* WHAT TO DO *
Report the lines of the data below that contain the string "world".

++++++++++++++++++++

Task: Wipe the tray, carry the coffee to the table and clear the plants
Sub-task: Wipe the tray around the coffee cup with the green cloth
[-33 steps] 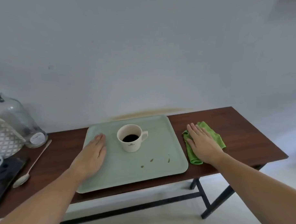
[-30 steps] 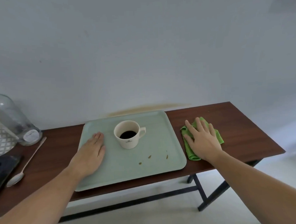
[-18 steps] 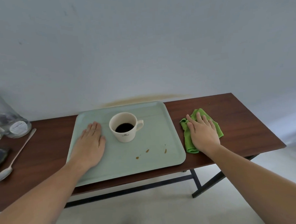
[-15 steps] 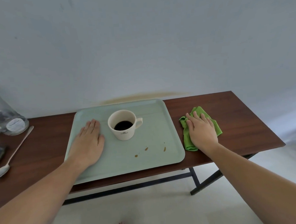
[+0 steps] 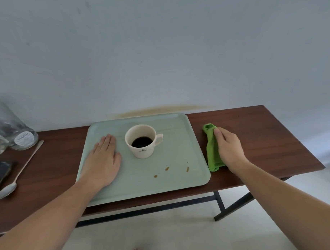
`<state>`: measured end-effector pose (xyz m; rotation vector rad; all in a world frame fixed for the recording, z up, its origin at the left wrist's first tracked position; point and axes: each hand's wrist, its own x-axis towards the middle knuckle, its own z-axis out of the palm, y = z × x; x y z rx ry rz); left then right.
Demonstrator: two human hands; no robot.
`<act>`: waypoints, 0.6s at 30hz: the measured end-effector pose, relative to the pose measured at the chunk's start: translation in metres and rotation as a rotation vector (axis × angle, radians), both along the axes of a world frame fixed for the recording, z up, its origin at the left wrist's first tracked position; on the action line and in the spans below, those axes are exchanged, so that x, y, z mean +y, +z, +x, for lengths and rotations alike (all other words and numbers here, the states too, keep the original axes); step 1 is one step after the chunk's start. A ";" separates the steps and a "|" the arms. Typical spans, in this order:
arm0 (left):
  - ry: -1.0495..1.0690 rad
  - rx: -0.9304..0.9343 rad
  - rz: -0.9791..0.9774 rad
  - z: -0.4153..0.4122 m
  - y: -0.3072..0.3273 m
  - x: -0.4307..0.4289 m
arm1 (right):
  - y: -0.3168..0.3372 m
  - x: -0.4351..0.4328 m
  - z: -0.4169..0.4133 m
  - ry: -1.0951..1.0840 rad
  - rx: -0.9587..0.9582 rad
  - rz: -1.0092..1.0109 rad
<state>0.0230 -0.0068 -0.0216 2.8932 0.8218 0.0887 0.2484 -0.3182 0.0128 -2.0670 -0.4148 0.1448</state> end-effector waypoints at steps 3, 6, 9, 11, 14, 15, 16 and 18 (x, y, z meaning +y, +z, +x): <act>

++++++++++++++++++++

* FINAL ANSWER *
`<state>`: measured end-effector pose (xyz m; rotation vector rad; all in a world frame fixed for the recording, z up, its origin at the left wrist's first tracked position; point and axes: each hand's wrist, its own x-axis towards the middle knuckle, its own z-axis out of the palm, y = z × x; x y z rx ry rz); left then right.
`<act>`: waypoints, 0.6s at 30hz: the measured end-effector pose, relative to the pose measured at the chunk's start: translation in metres and rotation as a rotation vector (axis × angle, radians), both along the axes of a world frame fixed for the recording, z up, its origin at the left wrist's first tracked position; on the action line and in the spans below, those axes are exchanged, so that x, y, z mean +y, +z, +x, for lengths and rotations alike (all other words and numbers here, the states too, keep the original axes); step 1 is one step after the chunk's start. A ";" separates the steps and a "|" the arms. Typical spans, in this order:

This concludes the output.